Frequently Asked Questions


How Do You Choose Physical Therapy For Seniors?


It’s easy. But most importantly, you need to understand your health goals and fitness needs. 


You can also ask about their approach and treatment methods, which should be evidence-based and tailored to your needs. 


Getting referrals from friends, family, and your doctor can also help you narrow down your search for the best therapist you can find.


How Long Does It Take to See Results from Physical Therapy for Seniors?


It’s not a magic trick. It usually takes between 4-6 weeks if the therapy sessions are regular. However, progress depends on the patient's dedication to prescribed exercises and treatments. Physical therapy duration and frequency, the condition being treated,  your overall health, and your commitment to therapy all impact how quickly you recover.


Talking to your therapist as you progress is also important and saves time. It also helps them to track your progress and make necessary changes where needed.


What to Expect at Your First Physical Therapy Appointment?


Nothing much. Just like a regular doctor’s appointment, your first physical appointment will likely start with questions to assess your current physical condition, medical health, and specific areas of concern. The physical therapist will also ask questions about your symptoms, limitations, and goals for the therapy. A test will be performed to check your strength, balance, and functional mobility.


During this evaluation, you'd be asked to move around and perform simple exercises so the therapist can observe your abilities.


Then, your therapist recommends the treatment plan, how long it will take, and every other necessary information. What follows is a list of instructions on how to go along with the plans and follow-up checks.

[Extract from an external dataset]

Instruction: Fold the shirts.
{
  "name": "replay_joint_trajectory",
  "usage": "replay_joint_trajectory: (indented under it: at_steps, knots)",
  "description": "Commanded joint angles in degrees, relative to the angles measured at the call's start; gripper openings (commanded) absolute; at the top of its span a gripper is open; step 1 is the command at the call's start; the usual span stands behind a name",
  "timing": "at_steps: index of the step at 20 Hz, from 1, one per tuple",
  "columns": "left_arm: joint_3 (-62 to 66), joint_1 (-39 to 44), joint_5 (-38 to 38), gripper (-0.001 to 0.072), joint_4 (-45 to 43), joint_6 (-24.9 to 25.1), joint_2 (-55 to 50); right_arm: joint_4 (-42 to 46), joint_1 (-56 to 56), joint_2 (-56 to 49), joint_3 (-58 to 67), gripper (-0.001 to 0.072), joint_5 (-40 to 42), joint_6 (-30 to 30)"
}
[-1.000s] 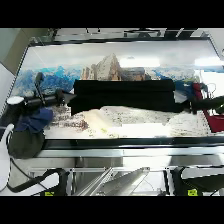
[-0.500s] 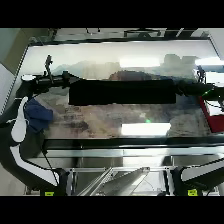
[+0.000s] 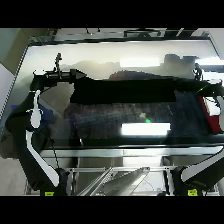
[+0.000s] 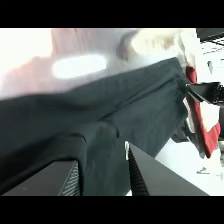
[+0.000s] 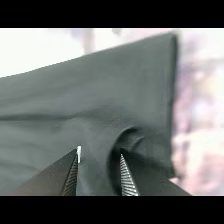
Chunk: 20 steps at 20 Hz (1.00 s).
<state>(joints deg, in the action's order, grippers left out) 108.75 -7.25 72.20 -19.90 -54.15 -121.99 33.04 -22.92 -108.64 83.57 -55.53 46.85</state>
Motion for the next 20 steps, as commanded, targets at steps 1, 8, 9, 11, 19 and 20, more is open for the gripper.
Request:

If you have questions, you should ask.


What exercises should seniors avoid?

Now that you’re getting started don’t ask for too much. As a matter of fact, there are specific exercises to run away from. Examples are:


Overhead Arm Raises: It’s hard to raise your arm as it hurts your shoulder, so don’t stress it. And not to worry. Your therapist definitely has a recommended exercise for those arms and shoulders.

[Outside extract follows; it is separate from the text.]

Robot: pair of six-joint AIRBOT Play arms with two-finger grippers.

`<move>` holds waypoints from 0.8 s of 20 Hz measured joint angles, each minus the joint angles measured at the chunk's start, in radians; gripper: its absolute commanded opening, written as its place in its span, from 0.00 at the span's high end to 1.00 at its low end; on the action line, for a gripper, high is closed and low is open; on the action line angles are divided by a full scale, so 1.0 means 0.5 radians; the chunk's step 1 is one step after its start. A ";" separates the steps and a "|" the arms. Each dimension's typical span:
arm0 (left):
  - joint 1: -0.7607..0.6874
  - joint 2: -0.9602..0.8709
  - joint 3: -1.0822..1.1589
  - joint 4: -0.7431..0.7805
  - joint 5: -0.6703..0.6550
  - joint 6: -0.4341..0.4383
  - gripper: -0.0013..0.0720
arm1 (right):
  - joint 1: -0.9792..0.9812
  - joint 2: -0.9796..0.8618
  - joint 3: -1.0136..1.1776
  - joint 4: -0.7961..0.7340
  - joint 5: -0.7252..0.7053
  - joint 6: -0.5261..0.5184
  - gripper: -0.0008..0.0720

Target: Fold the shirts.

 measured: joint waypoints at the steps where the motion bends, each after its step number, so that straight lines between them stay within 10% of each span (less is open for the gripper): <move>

Deep Knee Bends or Squats: Avoid squatting at all costs. Stay away from deep knee bends, too. They’re dangerous.


High-Impact Activities: Swimming, walking, or cycling should replace running or jumping. You shouldn’t stress yourself too much to avoid complications.


Why is Physical Therapy for Seniors Important for a Successful Recovery? 

To be honest, there are many reasons why physical therapy is important. But for seniors like you, physical therapy is crucial for successful recovery from injuries, surgeries, or chronic conditions.


The major aim is to help you deal with pain, ease joint movements, and improve your overall health. As a plus, you get to enjoy a mentally stable life too. 





Final Thoughts


Growing old doesn’t have to be boring, but you need to take it one step at a time. To help you stay on your feet, ensure you’re doing everything necessary to maintain balance, build confidence, and get well coordinated. 


Also, remember to have a therapist at hand for any valuable tips to help you stay healthy.